Following up today’s speech — I’m watching Congressman Jack Murtha on Hardball to get his response. I thought you might be interested, so I took notes. Quotations are approximate.
Murtha said that what the President presented today is not a plan. We went in with inadequate forces, then we didn’t have the appropriate people in the right places and we lost the support of the Iraqi people. 80 percent want us out.
The public wants direction. They want leadership, and they want honesty. We’re not getting honesty from this president .
Matthews says, the President says we should stay until the Iraqi military is trained enough to take over the fight.
He’s allowing Iraqis to set the timetable, says Murtha. They’re going to let us do the fighting, even though they said they want us out. If we don’t redeploy as I suggested we’re going to be there for 100 years. It’s not progressing. It’s not getting better. Let the Iraqi peple handle it themselves.

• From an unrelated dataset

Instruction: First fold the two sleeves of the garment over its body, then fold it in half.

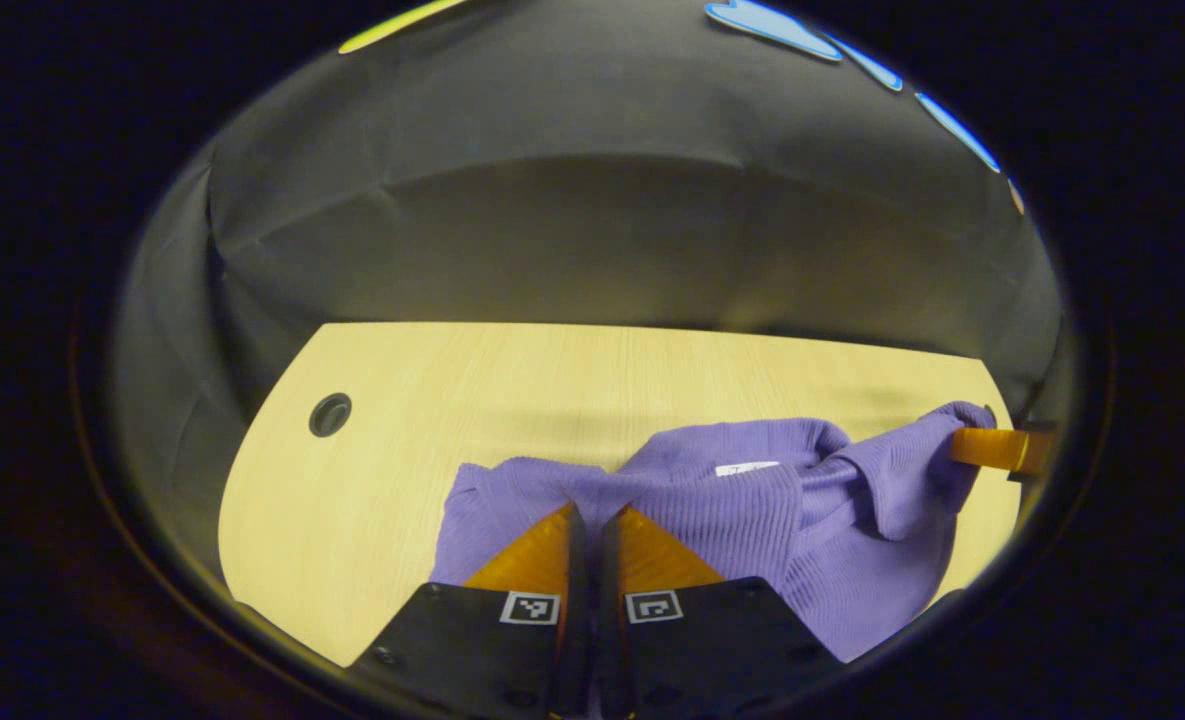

Bush is trying to tie what’s going on in Iraq to the worldwide network of terrorism, Murtha continued. But only 7 percent of the people fighting us in Iraq are al Qaeda.
Can you imagine if the French had stayed after the Revolution? We’d have run them out.
The number of casualties per day is increasing. We can’t win this militarily, because our military actions make enemies for us. All we get from this administration is rhetoric.
How long it will take to get an Iraqi army that can defend itself without our help? asks Matthews.
25 years, says Murtha. From every measurment I can see we are not making progress.
Matthews thinks Bush’s new request of a $4.6 billion supplemental appropriation for Iraqi reconstruction is a trap for the Democrats, because if they vote for it they’ll be endorsing his Iraq policy but if they vote against it they’ll be accused of undermining the effort.
Murtha responds, They haven’t even spent the $18 billion we already appropriated for reconstruction, and some of that was used for the military. I can’t imagine what he wants the $4.6 billion for. They’ve only spent $9 billion.
Murtha dismissed the idea of any kind of trap. He believes the reconstruction spending is important, because it provides jobs for Iraqis.
Murtha points out that if troops numbers are reduced the troops remaining will still be a target. Supply convoys will still be vulnerable. It makes more sense, he says, to redeploy out of Iraq but retain troops nearby so that we can go back in if needed to go after al Qaeda or other terrorists who are a threat to us and our allies. But we need to get out of the fight between the Shia and the Sunnis in Iraq.
We still don’t have the kind of people we need, Murtha says. We don’t have translators, demolition experts, special forces, intelligence experts. We’re paying big money to recruit these people, and we still don’t have them. This effort has been so mishandled from the start. There are not enough troops to protect the Syrian border. This thing cannot be won militarily.
Matthews: Bush wants to stay with no time limits. But you’re saying we should gradually redeploy out of the country but maintain troops in the region to fight terrorism if we have to.
Murtha says that’s right. We need credibility, he says. This is a real war. People are getting killed. It’s time to admit we made a mistake. We need to repair our relations with the world. That’s what people are thirsting for.
Matthews: Do you trust the Cheney Rumsfeld crowd? On every pont they’ve been wrong about how this war would turn oujt. Do you trust them on the facts?
Murtha says, Just because they say it doesn’t make it so. Be truthful. I told them, it’ll backfire if you keep telling these stories. They aren’t being honest.
Is George Casey telling the truth? asks Matthews.
You know I deal with these guys all the time. I know how they feel. He said one of the problems in this insurgency is the occupation. We’ve become the enemy. He said one of our policies will be to start to withdraw.
Matthews: Bush said if any general needs more troops they only need to ask, and they’d get more troops.
Murtha: That’s not an honest statement. One general I talked to doesn’t have enough troops to protect the Syrian border. That’s one of our missions, and we don’t have enough troops.
These guys are sitting in theiir conditioned office saying stay the course. They aren’t out in the heat and the dirt. A very small portion of our citizens are making that sacrifice. In some ways it’s worse than Vietnam– we’re going to have a lot of people with post-traumatic stress.
Matthews brought up the news stories being written by Americans and planted in the Iraqi press.
This has been a problem from the start, Murtha said. The dishonesty of the people speaking for the administration.
What about support in Congress, Matthews asks.
Democrats sat behind me during the debate. Many Republicans come up to me privately and quietly. All of us want to find a solution.